The initiative from Gambrinus, which markets the brand in the eastern half of the country, is the beginning of its full-bore effort to make a contender out of a brew not yet among the country's top 25 beer brands. The push involves print and radio as well as two TV spots this year and two more later this year. This is the first time since 1999 that the brand has had a dedicated TV advertising effort.
Meanwhile, Gambrinus' western counterpart, Constellation Brands' Barton Beers, is including Corona Light with its Corona Extra outdoor, print and radio. Barton said it believes dual branding gives the brand more heft. Cramer-Krasselt, Chicago, is Barton's ad agency.
Corona Light's spending is meager compared to the $90-plus million lavished each on Bud Light, Coors Light and Miller Lite. That said, Corona Extra needed a sliver of the budgets of Anheuser-Busch Cos., Philip Morris Cos.' Miller Brewing Co., or Coors Brewing Co. to snag a 3% share of all beers, becoming the country's leading import and its seventh best-selling beer.
"We're going after the big fish," said Don Mann, group director at Gambrinus. "Corona Light can have the same appeal [for] domestic light beer drinkers that Corona has had versus regular beer drinkers."

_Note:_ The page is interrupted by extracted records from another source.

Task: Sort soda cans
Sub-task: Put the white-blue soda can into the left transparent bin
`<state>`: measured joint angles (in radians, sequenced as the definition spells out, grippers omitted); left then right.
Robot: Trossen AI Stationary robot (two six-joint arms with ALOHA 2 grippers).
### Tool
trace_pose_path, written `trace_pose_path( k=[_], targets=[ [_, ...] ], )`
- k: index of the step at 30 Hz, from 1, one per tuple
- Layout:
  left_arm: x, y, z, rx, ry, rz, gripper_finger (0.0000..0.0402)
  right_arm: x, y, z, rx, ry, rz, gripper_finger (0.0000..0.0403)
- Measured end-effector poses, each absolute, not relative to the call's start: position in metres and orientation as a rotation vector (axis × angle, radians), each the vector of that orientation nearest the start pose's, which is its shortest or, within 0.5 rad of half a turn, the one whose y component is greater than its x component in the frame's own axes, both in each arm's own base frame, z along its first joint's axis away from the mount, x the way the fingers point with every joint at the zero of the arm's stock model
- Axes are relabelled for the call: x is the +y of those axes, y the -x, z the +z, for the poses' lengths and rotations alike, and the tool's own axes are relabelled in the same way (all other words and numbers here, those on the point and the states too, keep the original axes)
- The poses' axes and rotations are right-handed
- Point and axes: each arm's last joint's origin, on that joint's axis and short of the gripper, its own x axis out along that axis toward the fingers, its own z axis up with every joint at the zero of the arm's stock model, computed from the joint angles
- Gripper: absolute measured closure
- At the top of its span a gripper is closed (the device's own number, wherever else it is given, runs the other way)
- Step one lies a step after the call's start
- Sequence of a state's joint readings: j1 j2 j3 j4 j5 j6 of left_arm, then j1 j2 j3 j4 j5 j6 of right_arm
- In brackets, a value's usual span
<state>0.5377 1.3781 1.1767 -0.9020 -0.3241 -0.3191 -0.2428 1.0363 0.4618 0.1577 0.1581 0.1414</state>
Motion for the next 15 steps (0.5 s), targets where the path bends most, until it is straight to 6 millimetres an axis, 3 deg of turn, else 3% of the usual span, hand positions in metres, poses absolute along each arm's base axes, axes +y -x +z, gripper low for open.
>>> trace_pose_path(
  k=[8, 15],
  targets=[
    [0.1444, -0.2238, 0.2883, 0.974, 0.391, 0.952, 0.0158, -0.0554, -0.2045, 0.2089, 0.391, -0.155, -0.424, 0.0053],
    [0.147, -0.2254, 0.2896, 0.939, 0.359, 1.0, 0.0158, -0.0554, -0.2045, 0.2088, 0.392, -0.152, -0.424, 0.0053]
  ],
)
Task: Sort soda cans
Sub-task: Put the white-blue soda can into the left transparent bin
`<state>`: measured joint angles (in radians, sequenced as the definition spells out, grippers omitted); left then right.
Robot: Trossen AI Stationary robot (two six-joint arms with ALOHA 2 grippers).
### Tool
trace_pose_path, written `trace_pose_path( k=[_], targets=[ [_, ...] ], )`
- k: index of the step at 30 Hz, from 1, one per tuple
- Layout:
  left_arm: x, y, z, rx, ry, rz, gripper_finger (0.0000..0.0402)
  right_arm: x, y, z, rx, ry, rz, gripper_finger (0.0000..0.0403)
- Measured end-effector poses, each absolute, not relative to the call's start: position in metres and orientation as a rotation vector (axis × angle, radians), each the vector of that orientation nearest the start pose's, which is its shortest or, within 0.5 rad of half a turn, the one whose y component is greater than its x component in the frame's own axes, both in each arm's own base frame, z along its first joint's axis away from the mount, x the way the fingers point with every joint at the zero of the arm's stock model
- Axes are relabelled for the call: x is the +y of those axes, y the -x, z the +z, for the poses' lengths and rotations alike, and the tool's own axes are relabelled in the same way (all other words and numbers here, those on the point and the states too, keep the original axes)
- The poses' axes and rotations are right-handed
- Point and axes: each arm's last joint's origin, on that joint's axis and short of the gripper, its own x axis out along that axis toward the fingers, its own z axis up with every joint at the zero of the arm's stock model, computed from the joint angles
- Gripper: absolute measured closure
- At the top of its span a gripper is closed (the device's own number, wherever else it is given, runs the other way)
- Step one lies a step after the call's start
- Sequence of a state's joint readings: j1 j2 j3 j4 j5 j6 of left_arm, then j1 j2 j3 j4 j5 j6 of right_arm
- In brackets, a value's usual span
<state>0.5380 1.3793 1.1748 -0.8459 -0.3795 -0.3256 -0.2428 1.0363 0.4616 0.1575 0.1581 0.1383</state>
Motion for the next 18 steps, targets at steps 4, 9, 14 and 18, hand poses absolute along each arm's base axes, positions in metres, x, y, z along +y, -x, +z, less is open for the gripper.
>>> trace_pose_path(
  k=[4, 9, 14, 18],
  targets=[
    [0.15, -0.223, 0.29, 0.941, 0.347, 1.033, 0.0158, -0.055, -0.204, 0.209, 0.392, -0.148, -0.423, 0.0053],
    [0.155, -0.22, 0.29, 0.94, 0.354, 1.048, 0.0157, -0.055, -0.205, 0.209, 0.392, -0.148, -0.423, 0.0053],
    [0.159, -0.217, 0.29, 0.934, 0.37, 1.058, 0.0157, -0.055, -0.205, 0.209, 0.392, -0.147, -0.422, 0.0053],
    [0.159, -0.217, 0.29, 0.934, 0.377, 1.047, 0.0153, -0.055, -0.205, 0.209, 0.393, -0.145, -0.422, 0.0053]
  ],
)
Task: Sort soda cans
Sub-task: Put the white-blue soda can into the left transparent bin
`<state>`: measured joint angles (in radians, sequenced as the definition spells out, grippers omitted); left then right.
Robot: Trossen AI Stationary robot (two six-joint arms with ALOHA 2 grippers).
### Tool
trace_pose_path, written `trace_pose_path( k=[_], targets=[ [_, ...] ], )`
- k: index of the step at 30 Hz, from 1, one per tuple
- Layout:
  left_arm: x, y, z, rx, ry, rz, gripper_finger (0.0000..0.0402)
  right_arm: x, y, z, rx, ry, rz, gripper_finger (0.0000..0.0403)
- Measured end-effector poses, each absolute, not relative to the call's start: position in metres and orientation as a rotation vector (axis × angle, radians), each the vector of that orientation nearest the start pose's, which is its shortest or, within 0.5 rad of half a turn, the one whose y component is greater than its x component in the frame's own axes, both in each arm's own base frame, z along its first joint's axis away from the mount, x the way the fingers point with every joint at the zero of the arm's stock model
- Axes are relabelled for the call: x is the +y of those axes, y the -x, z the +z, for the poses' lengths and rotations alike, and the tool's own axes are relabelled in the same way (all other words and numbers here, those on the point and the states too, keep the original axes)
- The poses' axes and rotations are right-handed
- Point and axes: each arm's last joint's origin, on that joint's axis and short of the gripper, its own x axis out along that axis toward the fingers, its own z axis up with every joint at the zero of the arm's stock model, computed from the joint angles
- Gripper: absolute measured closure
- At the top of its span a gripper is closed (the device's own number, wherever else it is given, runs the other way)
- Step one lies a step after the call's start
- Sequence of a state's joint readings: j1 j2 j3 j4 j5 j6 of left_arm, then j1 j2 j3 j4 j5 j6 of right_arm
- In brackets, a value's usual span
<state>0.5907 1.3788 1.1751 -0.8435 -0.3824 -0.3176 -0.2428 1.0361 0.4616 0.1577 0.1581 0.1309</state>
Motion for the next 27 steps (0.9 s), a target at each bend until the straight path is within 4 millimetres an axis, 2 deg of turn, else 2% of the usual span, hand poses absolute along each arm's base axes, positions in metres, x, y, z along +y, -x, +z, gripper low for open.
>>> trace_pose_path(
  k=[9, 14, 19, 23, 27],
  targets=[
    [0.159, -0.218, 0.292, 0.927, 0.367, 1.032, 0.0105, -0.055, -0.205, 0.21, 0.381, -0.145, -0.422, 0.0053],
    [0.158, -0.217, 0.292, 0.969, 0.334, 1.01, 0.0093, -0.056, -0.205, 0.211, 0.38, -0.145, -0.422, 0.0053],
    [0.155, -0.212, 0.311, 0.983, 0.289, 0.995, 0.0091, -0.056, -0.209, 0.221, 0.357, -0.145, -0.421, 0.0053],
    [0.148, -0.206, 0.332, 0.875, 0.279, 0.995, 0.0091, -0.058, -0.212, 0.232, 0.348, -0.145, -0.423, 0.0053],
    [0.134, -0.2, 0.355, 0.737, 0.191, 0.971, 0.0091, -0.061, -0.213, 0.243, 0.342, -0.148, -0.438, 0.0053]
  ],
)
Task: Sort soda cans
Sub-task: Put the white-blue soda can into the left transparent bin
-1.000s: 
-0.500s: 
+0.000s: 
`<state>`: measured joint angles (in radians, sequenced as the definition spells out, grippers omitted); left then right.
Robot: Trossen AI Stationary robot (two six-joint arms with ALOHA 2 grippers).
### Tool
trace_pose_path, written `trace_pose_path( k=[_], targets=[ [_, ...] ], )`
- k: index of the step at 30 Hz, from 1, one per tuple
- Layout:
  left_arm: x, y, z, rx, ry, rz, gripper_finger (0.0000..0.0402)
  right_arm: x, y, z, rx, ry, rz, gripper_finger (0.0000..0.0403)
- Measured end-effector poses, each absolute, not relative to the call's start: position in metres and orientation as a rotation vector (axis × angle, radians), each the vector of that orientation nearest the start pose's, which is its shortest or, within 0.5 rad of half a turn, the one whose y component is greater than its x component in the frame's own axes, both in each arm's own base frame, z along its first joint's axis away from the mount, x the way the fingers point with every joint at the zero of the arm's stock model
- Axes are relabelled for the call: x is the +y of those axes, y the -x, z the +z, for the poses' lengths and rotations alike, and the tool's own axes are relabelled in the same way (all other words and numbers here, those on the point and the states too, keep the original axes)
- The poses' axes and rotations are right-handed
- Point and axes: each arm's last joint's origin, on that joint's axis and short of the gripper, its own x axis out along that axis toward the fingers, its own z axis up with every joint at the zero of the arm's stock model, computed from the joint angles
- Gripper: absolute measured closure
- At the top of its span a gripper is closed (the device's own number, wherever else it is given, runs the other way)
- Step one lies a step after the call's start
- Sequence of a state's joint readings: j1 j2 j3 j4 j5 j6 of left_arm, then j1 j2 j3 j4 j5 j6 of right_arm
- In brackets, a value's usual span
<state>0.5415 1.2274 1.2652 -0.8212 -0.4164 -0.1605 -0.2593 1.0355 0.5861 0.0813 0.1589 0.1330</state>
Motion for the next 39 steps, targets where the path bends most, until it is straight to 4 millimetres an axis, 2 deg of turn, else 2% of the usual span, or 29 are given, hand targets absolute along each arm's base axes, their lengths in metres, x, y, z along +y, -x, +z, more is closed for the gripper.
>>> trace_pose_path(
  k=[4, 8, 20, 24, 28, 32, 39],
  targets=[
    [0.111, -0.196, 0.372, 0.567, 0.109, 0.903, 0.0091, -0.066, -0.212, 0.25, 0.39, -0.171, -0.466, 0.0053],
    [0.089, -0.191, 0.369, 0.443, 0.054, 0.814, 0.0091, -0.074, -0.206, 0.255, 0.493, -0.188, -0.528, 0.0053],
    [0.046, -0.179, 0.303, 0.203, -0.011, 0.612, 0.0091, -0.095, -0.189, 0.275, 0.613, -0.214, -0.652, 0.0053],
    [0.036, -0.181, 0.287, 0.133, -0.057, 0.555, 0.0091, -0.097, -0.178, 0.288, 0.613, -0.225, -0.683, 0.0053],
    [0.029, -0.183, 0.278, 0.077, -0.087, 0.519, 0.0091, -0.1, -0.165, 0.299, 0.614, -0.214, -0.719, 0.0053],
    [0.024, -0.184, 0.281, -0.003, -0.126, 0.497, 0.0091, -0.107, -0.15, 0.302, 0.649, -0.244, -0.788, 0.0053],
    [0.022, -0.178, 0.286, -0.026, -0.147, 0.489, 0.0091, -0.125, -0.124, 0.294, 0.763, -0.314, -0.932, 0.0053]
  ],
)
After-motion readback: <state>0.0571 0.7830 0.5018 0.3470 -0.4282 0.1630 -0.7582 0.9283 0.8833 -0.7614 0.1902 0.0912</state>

Corona Light represents 7% of Gambrinus' Corona volume but 20% of this year's marketing spending. Its campaign pokes fun at domestic lights and their aficionados as monster-truck-watching losers. One spot by Richards Group, a Dallas independent, features an anonymous light-beer bottle in front of a TV as lame sports scroll by. The bottle acts like a channel changer then morphs into a Corona Light bottle, as a beach scene floods the tube. TV breaks in 14 major markets with print in publications including Emap's FHM and Time4Media's Golf. The target is 21- to 34-year-old men who down half this country's beer. Corona Light's four-year-old "Miles away from other light beers" tag remains.
At about 420,000 barrels, Corona Light is the No. 2 imported light after Heineken USA's Amstel Light, though it pales next to Bud Light's 34.7 million barrels. But the brand is at the confluence of two of brewing's most significant growth sectors-light and foreign brews. "Imported light beers are definitely a sweet spot," said Benj Steinman, publisher and editor of Beer Marketer's Insights.
Corona Light volume last year grew 20% with just $29,700 in measured media, according to Taylor Nelson Sofres' CMR. The Big 3 cumulatively spent $316.8 million for less than 9% growth.
Reduced calorie brews represent 44% of U.S. beer volume. Five of the top 10 beers are low calorie, and Bud Light last year eclipsed Budweiser as the king of beers.